19 October 2020

Coronavirus helper: Danish physicists develop powerful tool to predict the spread of COVID-19


How extensive should a shutdown be when a new COVID outbreak occurs? Should testing capacity be expanded? And at what pace should tracing occur? Physicists from the University of Copenhagen’s Niels Bohr Institute have developed a new model that can more effectively predict the progression of COVID outbreaks in Denmark, while pointing out how to best manage increasing caseloads. The model enhances the ability to deal with the current pandemic and heightens Denmark's preparedness for future epidemics.


When the Danish authorities implement COVID-19 shutdowns and precautions, their actions are based on mathematical models that simulate how the virus will progress.  Now, Mathias Heltberg, Christian Michelsen, Emil Martiny, Mogens H. Jensen and Troels Petersen of the Niels Bohr Institute have innovated an “agent-based model” that, as a new feature, includes specific characteristics of Denmark's population, such as the geographic distribution of Danes and their network interactions.

"We have developed a model that pushes the boundaries of how we can model and predict the progression of disease across the country. It is a tool that, among others, the Statens Serum Institute can use to better predict and estimate the progress of this disease across Denmark over time. It will allow us to be better equipped to manage COVID in the future," says Mathias Heltberg.
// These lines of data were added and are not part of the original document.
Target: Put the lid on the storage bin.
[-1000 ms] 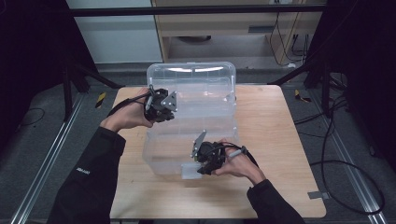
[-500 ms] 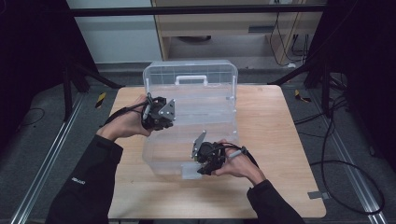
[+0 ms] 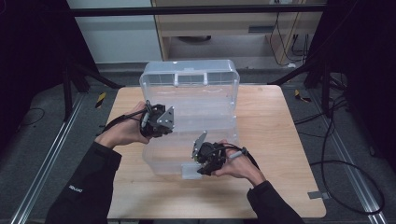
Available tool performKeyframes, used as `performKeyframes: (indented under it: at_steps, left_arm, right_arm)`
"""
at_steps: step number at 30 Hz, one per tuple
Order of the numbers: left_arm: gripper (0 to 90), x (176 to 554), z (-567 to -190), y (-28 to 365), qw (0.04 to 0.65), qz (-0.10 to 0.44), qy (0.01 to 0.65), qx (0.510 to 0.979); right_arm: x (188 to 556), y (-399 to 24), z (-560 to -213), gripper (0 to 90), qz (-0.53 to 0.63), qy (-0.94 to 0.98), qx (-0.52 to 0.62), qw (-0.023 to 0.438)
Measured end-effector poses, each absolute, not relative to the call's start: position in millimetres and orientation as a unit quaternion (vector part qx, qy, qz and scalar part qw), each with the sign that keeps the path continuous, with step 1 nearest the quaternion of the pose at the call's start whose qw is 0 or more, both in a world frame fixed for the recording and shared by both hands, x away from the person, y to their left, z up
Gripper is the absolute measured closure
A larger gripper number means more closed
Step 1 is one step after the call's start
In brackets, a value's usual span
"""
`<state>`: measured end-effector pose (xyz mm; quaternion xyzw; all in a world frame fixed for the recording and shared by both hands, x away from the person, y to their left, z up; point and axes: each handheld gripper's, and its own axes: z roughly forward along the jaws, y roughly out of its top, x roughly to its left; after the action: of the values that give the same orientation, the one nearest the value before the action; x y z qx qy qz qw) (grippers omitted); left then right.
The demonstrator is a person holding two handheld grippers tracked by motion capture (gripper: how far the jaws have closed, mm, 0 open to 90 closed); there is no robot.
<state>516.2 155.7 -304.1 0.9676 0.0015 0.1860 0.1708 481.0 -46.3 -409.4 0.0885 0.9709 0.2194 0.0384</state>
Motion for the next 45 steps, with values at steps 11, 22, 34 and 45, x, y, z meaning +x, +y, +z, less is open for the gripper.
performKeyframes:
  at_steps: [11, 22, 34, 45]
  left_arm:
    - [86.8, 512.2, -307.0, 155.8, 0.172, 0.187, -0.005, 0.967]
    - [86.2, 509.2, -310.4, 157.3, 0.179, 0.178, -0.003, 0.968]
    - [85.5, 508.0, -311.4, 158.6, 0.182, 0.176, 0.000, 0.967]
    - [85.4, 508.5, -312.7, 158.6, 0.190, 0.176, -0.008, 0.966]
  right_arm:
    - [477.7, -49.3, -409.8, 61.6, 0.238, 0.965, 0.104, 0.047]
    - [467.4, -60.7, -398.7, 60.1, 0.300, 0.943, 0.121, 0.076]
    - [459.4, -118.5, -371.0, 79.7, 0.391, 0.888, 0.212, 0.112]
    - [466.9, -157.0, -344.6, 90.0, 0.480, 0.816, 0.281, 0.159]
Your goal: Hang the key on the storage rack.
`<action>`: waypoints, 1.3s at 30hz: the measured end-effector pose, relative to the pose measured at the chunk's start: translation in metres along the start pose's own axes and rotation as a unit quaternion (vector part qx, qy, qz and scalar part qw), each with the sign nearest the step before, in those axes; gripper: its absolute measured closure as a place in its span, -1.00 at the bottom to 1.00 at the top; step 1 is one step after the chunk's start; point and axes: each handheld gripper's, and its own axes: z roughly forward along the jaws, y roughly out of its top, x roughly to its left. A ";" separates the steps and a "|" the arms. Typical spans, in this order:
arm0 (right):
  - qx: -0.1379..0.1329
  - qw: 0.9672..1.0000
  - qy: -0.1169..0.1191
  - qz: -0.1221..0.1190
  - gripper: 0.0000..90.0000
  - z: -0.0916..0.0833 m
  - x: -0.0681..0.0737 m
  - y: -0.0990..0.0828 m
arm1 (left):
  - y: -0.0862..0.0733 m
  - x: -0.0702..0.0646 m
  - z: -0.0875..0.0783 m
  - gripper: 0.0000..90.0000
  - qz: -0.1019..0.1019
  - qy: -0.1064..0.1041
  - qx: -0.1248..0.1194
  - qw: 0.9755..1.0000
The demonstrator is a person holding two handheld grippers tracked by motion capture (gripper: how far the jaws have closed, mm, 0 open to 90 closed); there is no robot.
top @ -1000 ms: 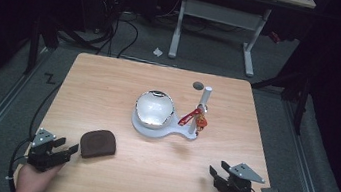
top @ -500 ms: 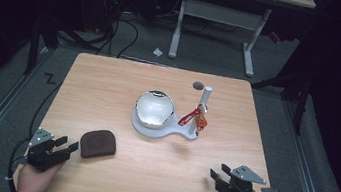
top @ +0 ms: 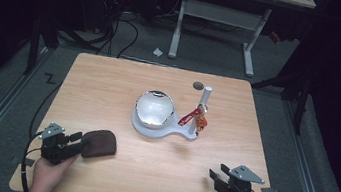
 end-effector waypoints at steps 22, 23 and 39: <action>0.001 1.000 -0.003 0.004 0.09 -0.001 -0.001 -0.001 | -0.012 -0.001 0.004 0.61 -0.008 -0.027 0.016 0.999; 0.000 1.000 -0.003 0.005 0.09 -0.002 -0.001 -0.001 | -0.013 -0.003 0.004 0.62 -0.002 -0.025 0.015 1.000; -0.007 1.000 -0.004 0.014 0.09 -0.004 -0.005 -0.001 | -0.011 -0.018 -0.004 0.93 0.039 -0.028 -0.005 0.999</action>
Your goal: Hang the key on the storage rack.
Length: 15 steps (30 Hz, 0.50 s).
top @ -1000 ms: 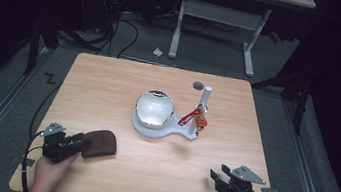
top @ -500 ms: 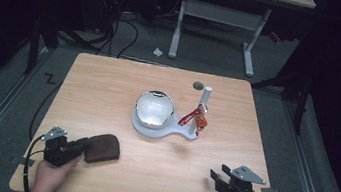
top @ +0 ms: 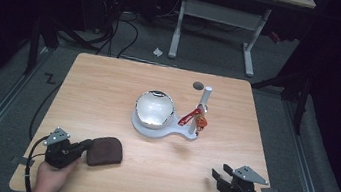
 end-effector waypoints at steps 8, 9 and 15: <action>-0.003 1.000 0.001 0.004 0.09 0.000 -0.002 0.000 | 0.006 -0.012 -0.012 0.94 0.017 -0.003 -0.039 0.999; -0.003 1.000 0.000 0.005 0.09 0.000 -0.001 0.000 | 0.006 -0.013 -0.013 0.94 0.017 -0.004 -0.041 0.999; -0.005 1.000 -0.001 0.010 0.09 0.003 -0.002 0.001 | 0.009 -0.014 -0.020 0.94 0.016 -0.002 -0.064 0.998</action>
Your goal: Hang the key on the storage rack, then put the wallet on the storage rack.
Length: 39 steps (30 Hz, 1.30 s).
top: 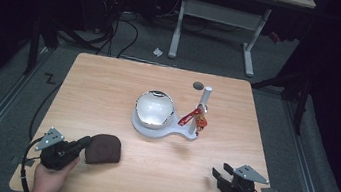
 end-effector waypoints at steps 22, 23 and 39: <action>-0.009 1.000 -0.011 0.000 0.10 -0.001 -0.001 0.000 | 0.013 -0.004 -0.007 0.94 0.012 0.011 -0.028 0.999; -0.009 1.000 -0.012 0.000 0.10 -0.001 -0.001 0.000 | 0.013 -0.004 -0.006 0.94 0.013 0.011 -0.028 0.999; -0.020 1.000 -0.004 -0.001 0.11 -0.004 0.000 0.000 | 0.025 -0.019 -0.008 0.94 0.033 0.015 -0.031 0.999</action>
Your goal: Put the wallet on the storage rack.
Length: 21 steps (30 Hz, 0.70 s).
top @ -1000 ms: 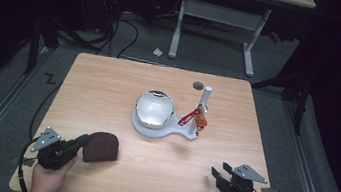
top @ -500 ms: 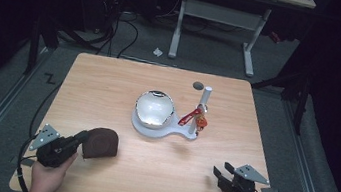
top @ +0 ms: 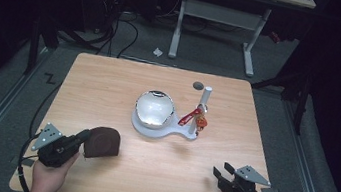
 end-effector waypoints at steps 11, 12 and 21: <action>-0.002 1.000 0.003 0.003 0.11 -0.001 -0.001 0.001 | 0.020 -0.010 0.014 0.94 0.002 -0.010 -0.012 1.000; -0.002 1.000 0.004 0.002 0.11 -0.001 -0.001 0.001 | 0.022 -0.011 0.015 0.94 0.003 -0.011 -0.013 1.000; -0.002 1.000 0.006 0.002 0.11 -0.001 0.000 0.000 | 0.041 -0.019 0.028 0.94 0.005 -0.015 -0.021 1.000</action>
Among other things, the model can provide knowledge about how extensive the impact of local shutdowns will be, so as to disturb and affect the fewest number of people possible as a result of precautionary measures. It can also provide answers as to whether testing capacity should be bolstered locally or add clarity about the best approach when infections increase in a specific area – whether, for example, it is better to expand testing capacity and contact tracing as opposed to instituting shutdowns.

Can predict how quickly infections will spread

The new model distinguishes itself by being based on the activity of individuals. Mathias Heltberg and his colleagues have had access to the geographic location of the populace by studying Danish home sales over the past 13 years. With the help of Statistics Denmark, the researchers have also looked at family structures: how many people live together, where people work, how far they commute, the number of contacts people have every day, etc. Being statistical samples, no citizen monitoring is involved.

"We’ll never be able to predict whether an office party in some town will end up becoming a super-spreader event, where 30 people become infected by a single party-goer. Isolated events cannot be predicted, as they are by their very nature, entirely random. What we can predict is the extent to which people in different areas interact with each other and how quickly infection will spread between areas. This is what is key to predicting how quickly the disease will progress geographically across Denmark, and whether, for example, we can prevent larger outbreaks by shutting down regionally instead of nationwide," explains Mathias Heltberg.

Stands to improve preparedness in the future

The model provides Danish authorities with a managerial tool that can be used to prevent some people from becoming infected in the future.  The hope among researchers is that it will become a tool that can save lives. Not just in relation to COVID, but for any future epidemic. The model can also be applied to predict other diseases with other types of DNA, that infect differently, because the basic mathematical framework is the same.

Action must be taken immediately — but it won't be as bad as we fear

The model allows researchers to incorporate the effects of people living in densely populated cities, as well as those living in the countryside.

"When people live near to one another, the risk of contagion is naturally greater than in less dense living conditions. Of course, there are individual differences, but at a statistical level, it becomes obvious", says Associate Professor Troels Petersen, who is normally a particle physics researcher.

Of these, two conclusions come to light — both of a positive nature:

"First of all, we tend to overestimate the level needed to achieve herd immunity and thereby both how many need to be infected before the pandemic can no longer spread, as well as where the pandemic will infect. This is because certain people have far more contagious contacts and will statistically contract COVID sooner. However, once they have had it, those with many contacts are removed from the equation (due to their immunity), so there is a preponderance of those with fewer contacts left, who will infect fewer, etc. In this way, the curve one sees at first will not be representative of the disease’s characteristics", says Christian Michelsen, a PhD student at the Niels Bohr Institute.

Additionally, the research points out the importance of implementing the necessary interventions as soon as possible during the course of the pandemic.

"At the beginning, the virus is driven by those with many contacts, making it important to limit their potential for infecting others. So, to be certain that the health care sector doesn’t become overwhelmed, while avoiding restricting too many people for too long, one must implement the tightest restrictions possible at the very beginning," explains Mathias Heltberg.

Heltberg points out that it makes little sense to debate the correctness of interventions or compare the strategies of various countries. Because we remain in an early phase, where the disease’s progress can be slowed via a shutdown.

"There are still things that we don’t know about this disease, including how long a previously infected person will retain their immunity. But when a vaccine arrives, the number of people we need to vaccinate in order to stop the spread of the virus will probably be lower than what was predicted earlier in the curve. And it won't take quite as many vaccines until we approach something resembling immunity among the population," adds Mathias Heltberg.